▶ _What the exercise asks_
Give the lines below again exactly, starting with the line that holds "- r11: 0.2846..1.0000" and going on through the line that holds "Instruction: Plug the".

___ Data ___

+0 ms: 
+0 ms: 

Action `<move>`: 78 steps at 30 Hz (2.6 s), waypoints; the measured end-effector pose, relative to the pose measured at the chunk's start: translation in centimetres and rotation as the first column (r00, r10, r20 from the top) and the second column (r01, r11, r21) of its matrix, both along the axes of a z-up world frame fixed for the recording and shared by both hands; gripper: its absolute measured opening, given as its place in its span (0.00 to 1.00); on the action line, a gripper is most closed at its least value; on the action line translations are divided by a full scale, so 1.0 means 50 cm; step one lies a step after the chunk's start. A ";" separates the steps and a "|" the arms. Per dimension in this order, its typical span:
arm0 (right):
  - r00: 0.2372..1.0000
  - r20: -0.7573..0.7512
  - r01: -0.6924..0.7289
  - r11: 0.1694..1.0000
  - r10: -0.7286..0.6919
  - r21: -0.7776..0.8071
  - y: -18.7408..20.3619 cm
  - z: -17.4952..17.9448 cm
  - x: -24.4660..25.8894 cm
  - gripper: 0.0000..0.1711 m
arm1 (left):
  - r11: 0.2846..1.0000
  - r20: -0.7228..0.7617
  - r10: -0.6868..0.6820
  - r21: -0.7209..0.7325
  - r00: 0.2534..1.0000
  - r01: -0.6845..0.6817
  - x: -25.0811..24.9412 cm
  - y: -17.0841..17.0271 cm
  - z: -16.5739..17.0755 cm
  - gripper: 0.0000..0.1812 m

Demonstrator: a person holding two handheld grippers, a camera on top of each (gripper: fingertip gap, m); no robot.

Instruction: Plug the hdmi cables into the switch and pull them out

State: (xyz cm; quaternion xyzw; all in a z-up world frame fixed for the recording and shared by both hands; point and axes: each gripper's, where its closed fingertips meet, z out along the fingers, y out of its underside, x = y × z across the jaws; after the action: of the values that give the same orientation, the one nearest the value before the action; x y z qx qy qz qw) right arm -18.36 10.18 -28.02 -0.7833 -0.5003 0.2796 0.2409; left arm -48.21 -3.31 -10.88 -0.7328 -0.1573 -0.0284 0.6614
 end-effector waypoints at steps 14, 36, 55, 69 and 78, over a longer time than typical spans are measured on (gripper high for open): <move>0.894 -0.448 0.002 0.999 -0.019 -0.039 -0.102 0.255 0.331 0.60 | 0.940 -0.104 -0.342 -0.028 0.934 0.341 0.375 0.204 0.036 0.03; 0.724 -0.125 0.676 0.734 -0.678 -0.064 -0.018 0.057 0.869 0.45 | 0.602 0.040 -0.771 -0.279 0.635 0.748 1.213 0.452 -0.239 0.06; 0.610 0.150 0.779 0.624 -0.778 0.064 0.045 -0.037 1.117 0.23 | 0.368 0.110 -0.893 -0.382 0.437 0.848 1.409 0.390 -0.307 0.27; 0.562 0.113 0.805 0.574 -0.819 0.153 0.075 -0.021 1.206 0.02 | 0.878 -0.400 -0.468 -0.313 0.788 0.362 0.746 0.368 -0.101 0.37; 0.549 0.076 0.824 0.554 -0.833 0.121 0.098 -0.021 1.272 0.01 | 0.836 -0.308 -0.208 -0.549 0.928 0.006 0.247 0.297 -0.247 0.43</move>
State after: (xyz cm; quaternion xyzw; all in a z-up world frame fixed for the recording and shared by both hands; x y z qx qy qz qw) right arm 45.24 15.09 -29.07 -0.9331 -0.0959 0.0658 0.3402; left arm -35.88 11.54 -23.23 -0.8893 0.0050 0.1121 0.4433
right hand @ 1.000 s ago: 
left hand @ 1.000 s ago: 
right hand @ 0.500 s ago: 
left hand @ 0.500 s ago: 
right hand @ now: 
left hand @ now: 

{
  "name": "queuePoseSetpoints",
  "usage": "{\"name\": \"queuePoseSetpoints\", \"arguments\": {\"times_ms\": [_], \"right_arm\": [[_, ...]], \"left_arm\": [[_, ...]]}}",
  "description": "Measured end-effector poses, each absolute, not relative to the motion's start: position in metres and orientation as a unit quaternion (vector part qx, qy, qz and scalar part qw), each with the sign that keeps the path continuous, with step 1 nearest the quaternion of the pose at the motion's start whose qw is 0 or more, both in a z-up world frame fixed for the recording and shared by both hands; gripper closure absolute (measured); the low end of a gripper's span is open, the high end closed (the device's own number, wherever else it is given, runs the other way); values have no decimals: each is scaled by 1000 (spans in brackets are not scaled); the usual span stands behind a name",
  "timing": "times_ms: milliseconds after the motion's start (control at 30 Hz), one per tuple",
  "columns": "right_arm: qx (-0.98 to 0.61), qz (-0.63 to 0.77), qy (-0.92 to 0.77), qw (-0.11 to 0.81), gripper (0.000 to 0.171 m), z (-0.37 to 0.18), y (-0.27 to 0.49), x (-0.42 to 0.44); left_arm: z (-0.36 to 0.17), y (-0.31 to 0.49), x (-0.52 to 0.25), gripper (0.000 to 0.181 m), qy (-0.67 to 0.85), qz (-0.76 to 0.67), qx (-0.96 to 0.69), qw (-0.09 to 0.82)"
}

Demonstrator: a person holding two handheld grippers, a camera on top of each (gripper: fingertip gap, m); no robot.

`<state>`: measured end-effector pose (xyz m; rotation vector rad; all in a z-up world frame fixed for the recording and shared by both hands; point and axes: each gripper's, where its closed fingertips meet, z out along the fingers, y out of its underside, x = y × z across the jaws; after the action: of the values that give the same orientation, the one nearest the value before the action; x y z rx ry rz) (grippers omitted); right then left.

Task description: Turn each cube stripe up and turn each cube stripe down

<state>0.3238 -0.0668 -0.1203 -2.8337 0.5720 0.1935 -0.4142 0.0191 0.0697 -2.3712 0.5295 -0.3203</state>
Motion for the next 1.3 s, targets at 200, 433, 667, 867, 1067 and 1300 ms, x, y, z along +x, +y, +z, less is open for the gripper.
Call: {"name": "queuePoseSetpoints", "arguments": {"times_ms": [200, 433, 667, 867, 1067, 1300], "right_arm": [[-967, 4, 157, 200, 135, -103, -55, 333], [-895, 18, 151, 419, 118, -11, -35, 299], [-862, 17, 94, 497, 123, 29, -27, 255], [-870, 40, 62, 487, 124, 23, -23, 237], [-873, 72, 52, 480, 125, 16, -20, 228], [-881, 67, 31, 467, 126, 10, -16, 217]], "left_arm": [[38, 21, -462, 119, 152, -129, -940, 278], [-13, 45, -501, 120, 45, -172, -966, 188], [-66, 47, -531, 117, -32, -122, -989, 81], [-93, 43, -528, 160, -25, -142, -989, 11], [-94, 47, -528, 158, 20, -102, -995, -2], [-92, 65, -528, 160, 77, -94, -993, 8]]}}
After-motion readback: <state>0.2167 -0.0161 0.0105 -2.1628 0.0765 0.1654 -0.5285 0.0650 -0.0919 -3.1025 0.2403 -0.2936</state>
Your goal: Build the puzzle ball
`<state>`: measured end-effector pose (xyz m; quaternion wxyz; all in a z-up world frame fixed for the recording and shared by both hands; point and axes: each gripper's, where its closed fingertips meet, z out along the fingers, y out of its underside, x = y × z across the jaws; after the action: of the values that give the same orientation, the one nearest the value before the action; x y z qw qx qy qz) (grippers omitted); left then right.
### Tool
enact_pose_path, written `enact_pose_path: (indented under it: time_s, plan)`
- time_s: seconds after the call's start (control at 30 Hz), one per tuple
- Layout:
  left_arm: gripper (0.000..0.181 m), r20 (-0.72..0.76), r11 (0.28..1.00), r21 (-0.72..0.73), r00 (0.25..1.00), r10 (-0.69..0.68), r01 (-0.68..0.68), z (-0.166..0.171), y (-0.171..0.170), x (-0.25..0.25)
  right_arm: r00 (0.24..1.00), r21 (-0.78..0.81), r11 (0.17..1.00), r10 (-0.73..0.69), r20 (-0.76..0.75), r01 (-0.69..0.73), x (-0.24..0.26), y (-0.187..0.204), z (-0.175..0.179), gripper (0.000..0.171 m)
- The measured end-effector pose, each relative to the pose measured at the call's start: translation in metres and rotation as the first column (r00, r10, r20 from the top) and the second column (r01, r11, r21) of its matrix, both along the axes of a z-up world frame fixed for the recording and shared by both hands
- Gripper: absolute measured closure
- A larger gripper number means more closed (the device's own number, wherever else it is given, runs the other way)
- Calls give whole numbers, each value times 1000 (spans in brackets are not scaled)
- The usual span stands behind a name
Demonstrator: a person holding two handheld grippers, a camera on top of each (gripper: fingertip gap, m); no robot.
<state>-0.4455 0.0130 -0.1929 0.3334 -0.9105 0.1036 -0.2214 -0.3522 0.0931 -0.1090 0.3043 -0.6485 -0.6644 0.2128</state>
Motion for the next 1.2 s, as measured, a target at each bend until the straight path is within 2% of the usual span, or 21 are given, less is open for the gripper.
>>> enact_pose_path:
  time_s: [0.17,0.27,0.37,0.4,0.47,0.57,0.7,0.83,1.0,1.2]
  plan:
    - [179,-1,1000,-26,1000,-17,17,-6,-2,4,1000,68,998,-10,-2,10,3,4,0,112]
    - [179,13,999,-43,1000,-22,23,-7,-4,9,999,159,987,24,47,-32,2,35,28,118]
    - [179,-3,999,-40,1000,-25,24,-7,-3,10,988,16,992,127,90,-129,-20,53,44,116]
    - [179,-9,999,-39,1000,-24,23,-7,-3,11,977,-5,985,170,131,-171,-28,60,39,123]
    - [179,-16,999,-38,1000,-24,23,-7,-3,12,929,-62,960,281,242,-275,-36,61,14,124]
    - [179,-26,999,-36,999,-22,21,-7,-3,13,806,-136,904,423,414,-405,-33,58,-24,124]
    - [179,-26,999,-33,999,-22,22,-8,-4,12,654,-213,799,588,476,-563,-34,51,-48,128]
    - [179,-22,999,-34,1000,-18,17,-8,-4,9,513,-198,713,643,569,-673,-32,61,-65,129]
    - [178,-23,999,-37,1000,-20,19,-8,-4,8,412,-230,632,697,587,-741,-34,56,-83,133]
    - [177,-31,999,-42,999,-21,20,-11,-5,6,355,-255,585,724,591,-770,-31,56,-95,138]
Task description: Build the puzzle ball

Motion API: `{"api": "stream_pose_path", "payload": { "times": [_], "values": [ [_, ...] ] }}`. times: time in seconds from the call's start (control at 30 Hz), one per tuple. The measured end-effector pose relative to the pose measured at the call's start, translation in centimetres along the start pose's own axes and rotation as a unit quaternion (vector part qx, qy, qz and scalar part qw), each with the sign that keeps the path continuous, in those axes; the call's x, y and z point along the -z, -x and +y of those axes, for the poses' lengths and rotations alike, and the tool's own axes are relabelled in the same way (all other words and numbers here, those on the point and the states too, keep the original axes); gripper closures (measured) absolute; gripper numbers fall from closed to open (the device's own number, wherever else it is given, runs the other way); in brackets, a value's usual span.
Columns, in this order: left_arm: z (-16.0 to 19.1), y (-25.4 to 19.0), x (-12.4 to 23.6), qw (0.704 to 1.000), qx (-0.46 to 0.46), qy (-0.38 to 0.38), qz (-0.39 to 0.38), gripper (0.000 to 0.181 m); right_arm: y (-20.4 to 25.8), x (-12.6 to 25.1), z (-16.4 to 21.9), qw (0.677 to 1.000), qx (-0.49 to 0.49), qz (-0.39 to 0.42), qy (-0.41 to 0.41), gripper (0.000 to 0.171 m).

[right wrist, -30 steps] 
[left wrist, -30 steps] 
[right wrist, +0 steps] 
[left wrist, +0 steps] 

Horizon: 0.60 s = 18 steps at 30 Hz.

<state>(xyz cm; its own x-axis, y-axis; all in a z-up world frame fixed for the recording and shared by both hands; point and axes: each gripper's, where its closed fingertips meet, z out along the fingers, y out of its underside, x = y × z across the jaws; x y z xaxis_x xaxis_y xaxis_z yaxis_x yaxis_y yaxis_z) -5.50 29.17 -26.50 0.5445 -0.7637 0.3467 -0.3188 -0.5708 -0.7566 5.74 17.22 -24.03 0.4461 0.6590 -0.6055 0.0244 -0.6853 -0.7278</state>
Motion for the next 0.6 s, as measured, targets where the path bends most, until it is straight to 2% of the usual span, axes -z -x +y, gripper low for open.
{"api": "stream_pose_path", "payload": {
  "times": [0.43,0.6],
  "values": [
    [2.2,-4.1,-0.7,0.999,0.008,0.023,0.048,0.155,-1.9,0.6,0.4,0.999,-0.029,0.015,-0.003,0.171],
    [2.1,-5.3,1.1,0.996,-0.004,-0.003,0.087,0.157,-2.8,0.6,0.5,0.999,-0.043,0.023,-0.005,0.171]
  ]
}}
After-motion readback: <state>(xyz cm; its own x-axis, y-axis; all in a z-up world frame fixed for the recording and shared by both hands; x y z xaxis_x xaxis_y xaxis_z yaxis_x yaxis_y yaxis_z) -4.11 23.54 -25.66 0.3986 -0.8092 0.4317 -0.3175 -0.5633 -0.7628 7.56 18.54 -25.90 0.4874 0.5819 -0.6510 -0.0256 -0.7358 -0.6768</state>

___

▶ _Expected answer_
  - r11: 0.2846..1.0000
  - r20: -0.7228..0.7617
  - r10: -0.6868..0.6820
  - r21: -0.7209..0.7325
  - r00: 0.2534..1.0000
  - r01: -0.6845..0.6817
  - x: -25.0811..24.9412 cm
  - y: -17.0841..17.0271 cm
  - z: -16.5739..17.0755 cm
  - gripper: 0.0000..0.1812 m

Demonstrator: a person holding two handheld grippers, a camera on top of each (gripper: fingertip gap, m); no robot.

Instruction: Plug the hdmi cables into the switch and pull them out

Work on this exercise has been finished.